The Cotton Pickers (1927)[edit]

Full text online at Libcom

  • There's absolutely nothing that you can't learn if you go about it one step at a time.
    • p. 52

The Treasure of the Sierra Madre (1927)[edit]

Full text online at Libcom

  • The treasure which you think not worth taking trouble and pains to find, this alone is the real treasure you are longing for all your life. The glittering treasure you are hunting for day and night lies buried on the other side of that hill yonder.
  • Anyone who is willing to work and is serious about it will certainly find a job. Only you must not go to the man who tells you this, for he has no job to offer and doesn't know anyone who knows of a vacancy. This is exactly the reason why he gives you such generous advice, out of brotherly love, and to demonstrate how little he knows the world.
    • Chapter 1
  • It is always more convenient to dream of what might be.
    • Chapter 2
  • It isn't the gold that changes man, it is the power which gold gives to man that changes the soul of man. This power, though, is only imaginary. If not recognized by other men, it does not exist.
    • Chapter 4
  • A working-man's life is a dog's life, that's what it is.
    • Chapter 4
  • The air bit into your lungs because it was filled with poisonous gas escaping from the refineries. That sting in the air which made breathing so hard and unpleasant and choked your throat constantly meant that people were making money–much money.
    • Chapter 8
  • If you wish to survive, you have to win the battle.
    • Chapter 12

The Bridge in the Jungle (1929)[edit]

  • One becomes a philosopher [...] by living among people who are not of his own race and who speak a different language [...] A trip to a Central American jungle to watch how Indians behave near a bridge won't make you see either the jungle or the bridge or the Indians if you believe that the civilization you were born into is the only one that counts. Go and look around with the idea that everything you learned in school and college is wrong.

Government (1931)[edit]

  • The prison was very important—as everywhere on earth. Everywhere the building of a prison is the first step in the organization of a civilized state.

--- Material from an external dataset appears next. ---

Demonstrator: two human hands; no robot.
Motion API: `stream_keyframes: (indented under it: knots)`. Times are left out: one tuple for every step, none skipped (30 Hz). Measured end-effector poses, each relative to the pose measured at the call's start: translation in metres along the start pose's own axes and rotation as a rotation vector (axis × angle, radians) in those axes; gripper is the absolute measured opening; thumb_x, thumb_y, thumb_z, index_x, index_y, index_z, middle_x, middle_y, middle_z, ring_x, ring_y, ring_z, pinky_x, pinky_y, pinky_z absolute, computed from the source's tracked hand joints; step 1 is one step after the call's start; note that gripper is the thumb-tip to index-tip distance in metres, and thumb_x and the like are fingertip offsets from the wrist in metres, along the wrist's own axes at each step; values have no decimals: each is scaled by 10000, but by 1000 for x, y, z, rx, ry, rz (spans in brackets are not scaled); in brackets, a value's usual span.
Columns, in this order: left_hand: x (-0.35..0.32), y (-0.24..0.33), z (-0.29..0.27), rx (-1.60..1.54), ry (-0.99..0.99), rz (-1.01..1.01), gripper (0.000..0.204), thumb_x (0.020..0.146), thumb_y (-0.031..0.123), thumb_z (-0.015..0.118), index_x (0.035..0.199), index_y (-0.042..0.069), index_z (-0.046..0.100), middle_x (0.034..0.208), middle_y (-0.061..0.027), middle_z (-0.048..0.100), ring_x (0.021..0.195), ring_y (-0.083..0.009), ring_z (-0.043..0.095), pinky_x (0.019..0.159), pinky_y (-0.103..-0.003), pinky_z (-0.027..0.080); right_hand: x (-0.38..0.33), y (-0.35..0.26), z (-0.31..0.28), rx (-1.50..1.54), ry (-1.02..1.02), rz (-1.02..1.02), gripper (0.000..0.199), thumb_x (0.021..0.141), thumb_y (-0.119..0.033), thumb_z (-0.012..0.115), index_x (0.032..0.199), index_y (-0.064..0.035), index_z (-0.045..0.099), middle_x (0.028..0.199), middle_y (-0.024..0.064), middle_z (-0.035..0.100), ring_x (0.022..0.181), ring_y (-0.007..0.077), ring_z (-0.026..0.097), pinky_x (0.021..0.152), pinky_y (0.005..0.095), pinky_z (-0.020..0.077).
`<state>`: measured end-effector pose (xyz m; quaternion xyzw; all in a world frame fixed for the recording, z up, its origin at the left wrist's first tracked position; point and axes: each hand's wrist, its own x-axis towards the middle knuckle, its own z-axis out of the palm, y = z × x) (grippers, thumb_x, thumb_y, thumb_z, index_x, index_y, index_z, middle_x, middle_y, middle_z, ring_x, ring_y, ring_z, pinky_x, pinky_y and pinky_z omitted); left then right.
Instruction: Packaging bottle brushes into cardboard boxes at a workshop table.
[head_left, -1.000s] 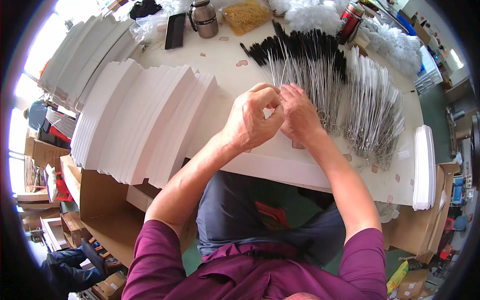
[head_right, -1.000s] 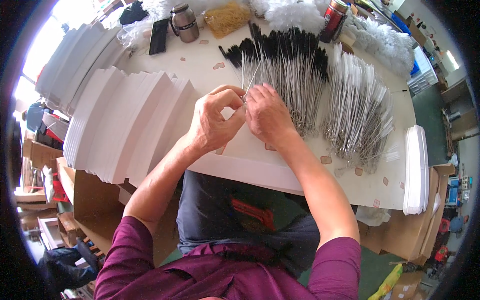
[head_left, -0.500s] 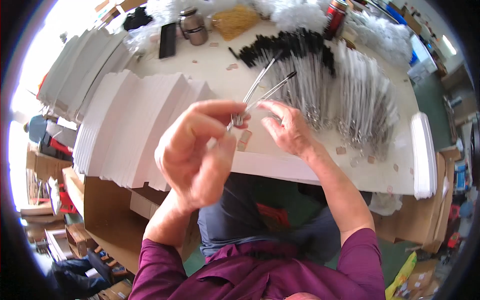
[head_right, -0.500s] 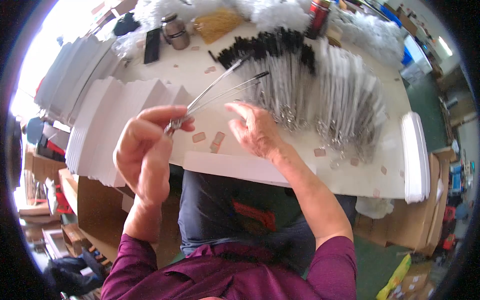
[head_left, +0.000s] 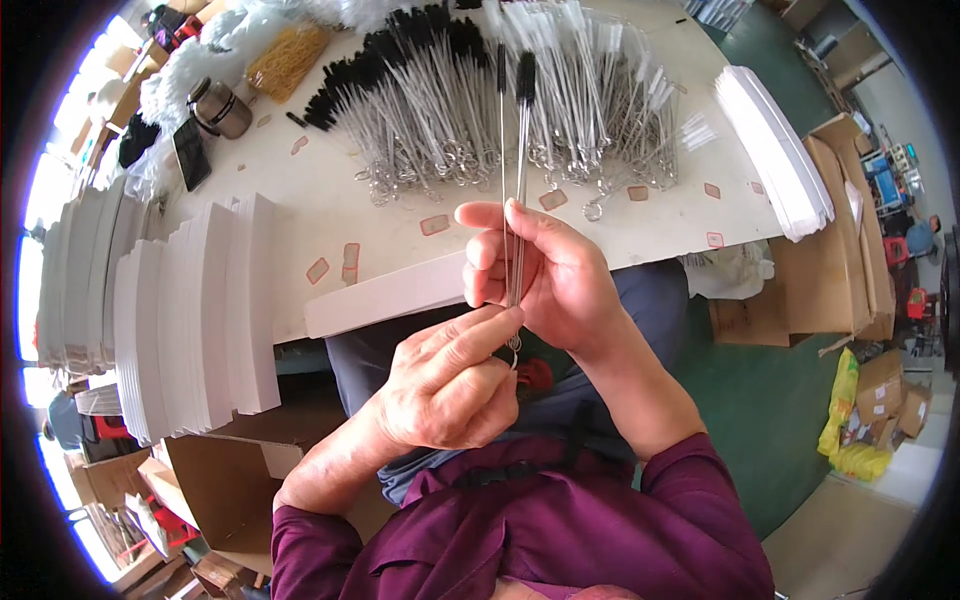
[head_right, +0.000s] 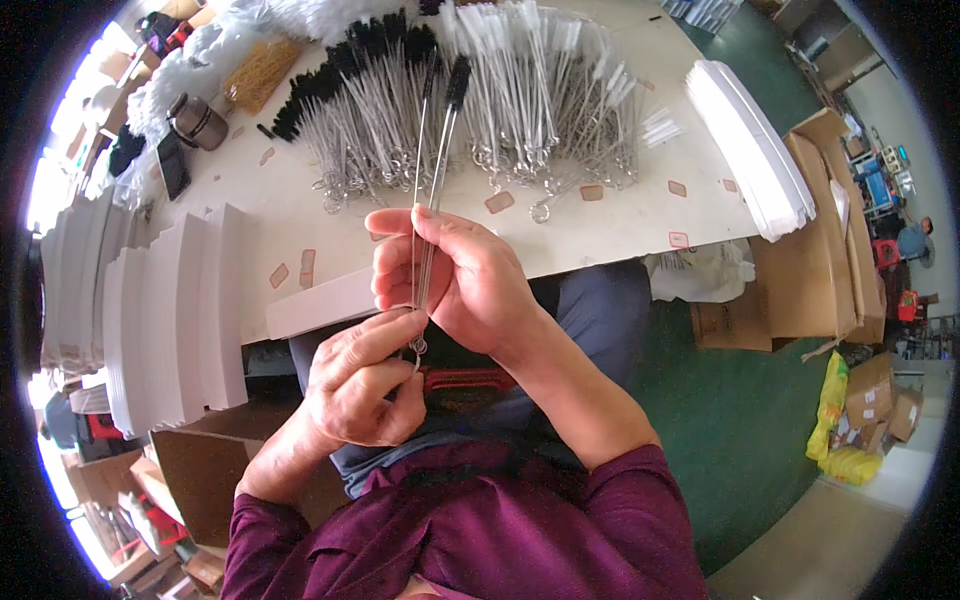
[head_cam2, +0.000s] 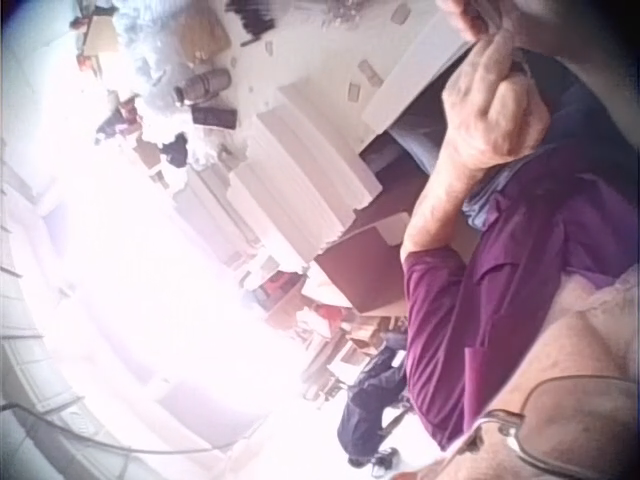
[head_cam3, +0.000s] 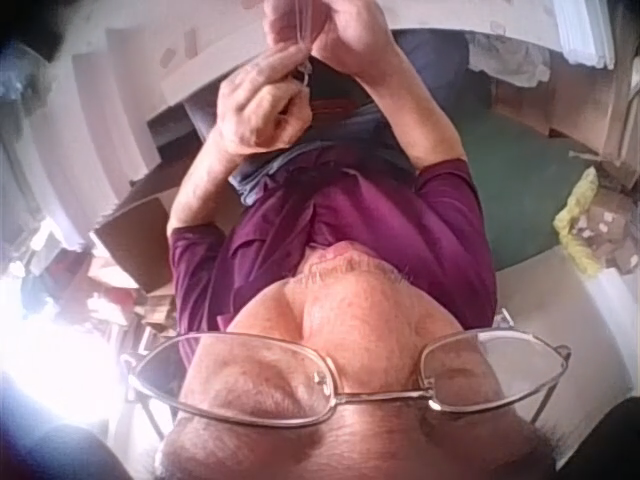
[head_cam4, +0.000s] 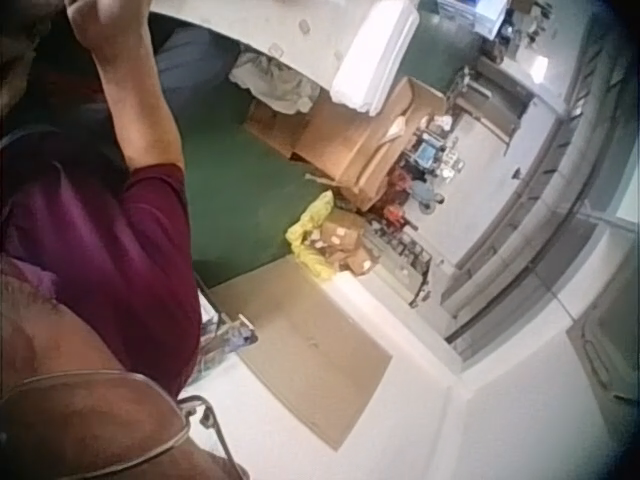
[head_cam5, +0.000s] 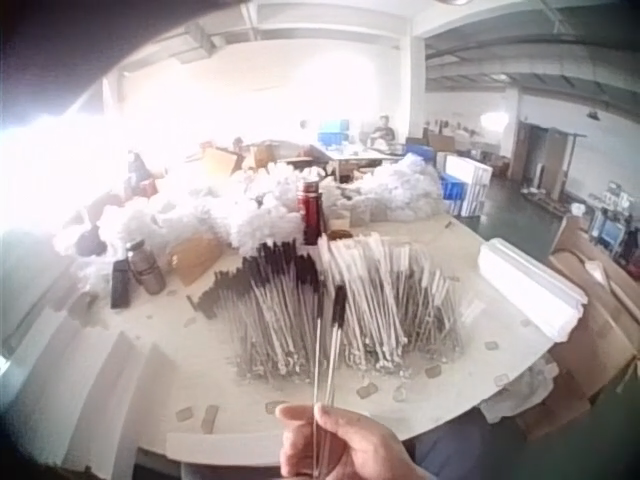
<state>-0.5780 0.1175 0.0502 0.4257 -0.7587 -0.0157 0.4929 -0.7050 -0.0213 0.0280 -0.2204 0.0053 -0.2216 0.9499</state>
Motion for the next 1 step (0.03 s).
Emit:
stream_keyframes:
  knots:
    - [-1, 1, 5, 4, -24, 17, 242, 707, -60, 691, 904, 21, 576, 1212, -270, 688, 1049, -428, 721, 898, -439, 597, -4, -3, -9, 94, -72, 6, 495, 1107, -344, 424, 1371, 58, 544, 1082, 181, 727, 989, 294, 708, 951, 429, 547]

March to the Monteria (1933)[edit]

  • It was as though over this solid dense world of plants floated a call urging creation to beget a new planet, a fantastic one in which not man or beast would be the master but plants. One felt lonely and abandoned, separated from all the remaining world, in spite of the long file of peons and the grunting and snorting pack animals marching along mechanically. The marchers, men and animals, seemed to move without volition, almost dreamlike, into the world of plants to be swallowed up by it.

Trozias (1936)[edit]

  • From the far distance sounded the muffled howling of a family of monkeys, monos gritones, passing the night in the crowns of the mighty trees. It echoed through the jungle like the roar of an angry mountain lion. Gruesome and terrifying, it seemed to tear the night apart, but it did not disturb the jungle. It sang and fiddled, chirped and whistled, whined and whimpered, rejoiced and lamented its ever-unchanging song with the constancy of the roaring sea.